ふわっと体が浮く感覚がしてほんのり暖かく安心する

「来たか」

ここは「どこ?」

「お主たちの世界では天国と言われている場所だ」

「天国…」

辺りを見渡すと白くホワホワしている光がいくつも見えて綺麗で可愛い

「あれは人魂だな。ここで心を癒し、休め、新たな個体となりそれぞれの新しい、と言っても記憶はないが、次の人生を生きていくんだ」

「私は死んだんですか?」

「そうだ」

そうか、死んだのか。

「あの、子供が1人いたはずなんですけど、無事ですか?」

「お前さんの子供は無事だ。幸せになるように加護も与えておいた」

「ありがとうございます。もう心残りはありません。」

「そうか、では新たな人生を歩むがいい。」

「はい」

と言っても記憶はないんだよね?

「ん、ああ、そうか、その説明がまだであったな。そなたは記憶持ちとして転生してもらう。といっても元の世界に心が持っていかれないように少し細工はさせてもらうが」

「はい、分かりました。ではお願いします。」

「…ん〝、話が早くて助かるがいくつか説明させてほしい。これはマニュアルで決まっているからな」

私はあの子が幸せになれるんならなんだっていい。
けど正真正銘の新しい人生か~不思議な夢だな~

「元の世界に心が持っていかれないようと言ったが、正確には記憶に感情が左右されないようになるという事だ。
例えばお前さんで言うと1番思っている子に関しても、子供がいたことは覚えているし可愛かったであろうとは思うがどこか他人事に感じる。と言った感じが近いか、それについて自分は薄情ものだとも思わないがそれは神のしわざである。」

「はい」

「それと死因だが記憶にあるだろうが震災によるものだ、災難であった。が、幸運でもあった。」

幸運?流石に不謹慎では?

「本来、お前さんは病死だった。それが災害により早く死んだことで心が枯れる前にここに来れた。それもとても綺麗な状態で。故の転生なのだ」

「では災害で亡くなった方はみんな記憶持ちで新しい人生を歩むということですか?」

「いや、そなただけだな」

「まぁ色々と基準があるんだ。とても精密な。他の世界とのバランスもあるしこちらの不手際もあってな。時間がないからそこはこちら都合だし詳しくは話せないが、とにかくラッキーであった」

神様が言うならそうなんだろうな。まぁ不手際ってところが気になるけど聞いても答えてくれないんだろう。

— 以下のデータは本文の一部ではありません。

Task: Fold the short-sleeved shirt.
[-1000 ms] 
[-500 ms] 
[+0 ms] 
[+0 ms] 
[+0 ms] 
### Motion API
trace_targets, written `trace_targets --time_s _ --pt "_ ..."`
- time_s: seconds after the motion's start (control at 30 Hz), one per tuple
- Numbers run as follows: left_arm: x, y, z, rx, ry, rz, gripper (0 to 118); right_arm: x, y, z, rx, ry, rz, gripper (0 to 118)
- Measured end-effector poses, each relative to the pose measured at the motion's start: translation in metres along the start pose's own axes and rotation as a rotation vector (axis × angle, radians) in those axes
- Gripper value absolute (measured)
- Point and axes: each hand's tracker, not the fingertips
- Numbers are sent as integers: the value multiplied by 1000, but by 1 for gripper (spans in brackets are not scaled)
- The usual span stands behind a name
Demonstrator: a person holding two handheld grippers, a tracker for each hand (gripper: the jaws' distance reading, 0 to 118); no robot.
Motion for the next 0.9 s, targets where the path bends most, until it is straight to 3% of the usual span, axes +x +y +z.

「ご名答。で、今から行く世界は所謂ファンタジーと言われている世界。科学の代わりに魔法、銃ではなく剣、と言う世界だ。」

昔読んでいた小説にそんなのがあったな~好きだった。うん。

「地球、日本よりは危険だが治安は悪くない国に転生されるだろう。」

「ありがとうございます。」

「では行ってまいれ」

「はい」

意識が浮上していく。暖かい…安心する…幼い時に母に抱かれたことを何十年ぶりかに思い出した。